Showing 2 changed files with 66 additions and 15 deletions.
diff --git a/manifests/config.pp b/manifests/config.pp
@@ -279,6 +279,36 @@
           order   => '03',
         }
       }
+      'keycloak': {
+        $foreman_socket_override = undef
+
+        unless $foreman::ssl {
+          fail('Keycloak requires HTTPS')
+        }
+
+        foreman::settings_fragment { 'authorize_login_delegation.yaml':
+          content => template('foreman/settings-external-auth.yaml.erb'),
+          order   => '02',
+        }
+
+        # TODO: parameter
+        $keycloak_url = 'https://keycloak.example.com'
+        $oidc_issuer = "${keycloak_url}/auth/realms/${foreman::keycloak_realm}"

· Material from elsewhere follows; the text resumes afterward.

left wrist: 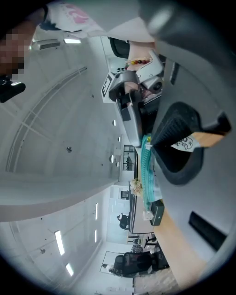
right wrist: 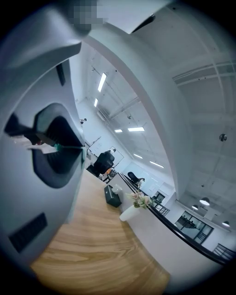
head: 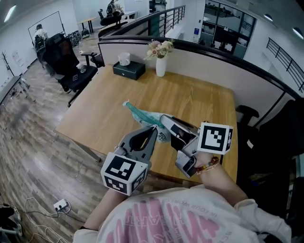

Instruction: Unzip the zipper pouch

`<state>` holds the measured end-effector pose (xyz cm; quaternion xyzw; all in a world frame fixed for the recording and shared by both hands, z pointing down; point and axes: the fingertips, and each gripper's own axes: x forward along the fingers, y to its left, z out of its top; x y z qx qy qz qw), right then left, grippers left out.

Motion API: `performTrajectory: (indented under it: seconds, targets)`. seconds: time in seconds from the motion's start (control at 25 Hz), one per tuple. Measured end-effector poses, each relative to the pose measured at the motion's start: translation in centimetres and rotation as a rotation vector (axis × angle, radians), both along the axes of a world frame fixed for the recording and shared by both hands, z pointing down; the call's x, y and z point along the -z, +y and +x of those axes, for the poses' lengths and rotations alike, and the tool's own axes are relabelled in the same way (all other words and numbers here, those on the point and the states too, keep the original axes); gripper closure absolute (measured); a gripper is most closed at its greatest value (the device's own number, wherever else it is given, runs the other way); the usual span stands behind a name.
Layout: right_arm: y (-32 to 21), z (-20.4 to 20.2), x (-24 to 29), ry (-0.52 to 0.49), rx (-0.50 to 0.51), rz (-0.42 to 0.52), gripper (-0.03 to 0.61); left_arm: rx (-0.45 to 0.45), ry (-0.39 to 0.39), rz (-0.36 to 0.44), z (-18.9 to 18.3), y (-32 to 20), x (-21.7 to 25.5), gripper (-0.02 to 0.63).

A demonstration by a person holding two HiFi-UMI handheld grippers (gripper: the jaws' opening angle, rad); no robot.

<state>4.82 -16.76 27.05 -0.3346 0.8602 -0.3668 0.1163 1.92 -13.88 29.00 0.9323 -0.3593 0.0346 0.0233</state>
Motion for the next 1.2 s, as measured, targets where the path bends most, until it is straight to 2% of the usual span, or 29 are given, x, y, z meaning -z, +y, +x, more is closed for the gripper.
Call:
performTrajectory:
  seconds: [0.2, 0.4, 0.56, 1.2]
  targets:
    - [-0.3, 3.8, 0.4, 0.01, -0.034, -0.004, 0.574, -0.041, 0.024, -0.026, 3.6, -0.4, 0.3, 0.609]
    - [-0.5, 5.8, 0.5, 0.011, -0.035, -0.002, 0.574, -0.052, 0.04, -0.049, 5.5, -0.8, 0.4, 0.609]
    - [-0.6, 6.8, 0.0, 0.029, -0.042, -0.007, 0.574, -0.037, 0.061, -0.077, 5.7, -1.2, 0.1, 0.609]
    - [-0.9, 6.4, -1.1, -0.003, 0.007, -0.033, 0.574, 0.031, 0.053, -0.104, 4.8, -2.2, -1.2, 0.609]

+        $keycloak_settings = {
+          ':login_delegation_logout_url' => "${foreman::foreman_url}/users/extlogout",
+          # TODO: parameters or obtain from ${oidc_issuer}/.well-known/openid-configuration
+          ':oidc_algorithm'              => 'RS256',
+          ':oidc_audience'               => ["${foreman::servername}-foreman-openidc"],
+          ':oidc_issuer'                 => $oidc_issuer,
+          ':oidc_jwks_url'               => "${oidc_issuer}/protocol/openid-connect/certs",
+        }
+
+        foreman::settings_fragment { 'authorize_login_delegation-keycloak.yaml':
+          # TODO: does this include the document marker?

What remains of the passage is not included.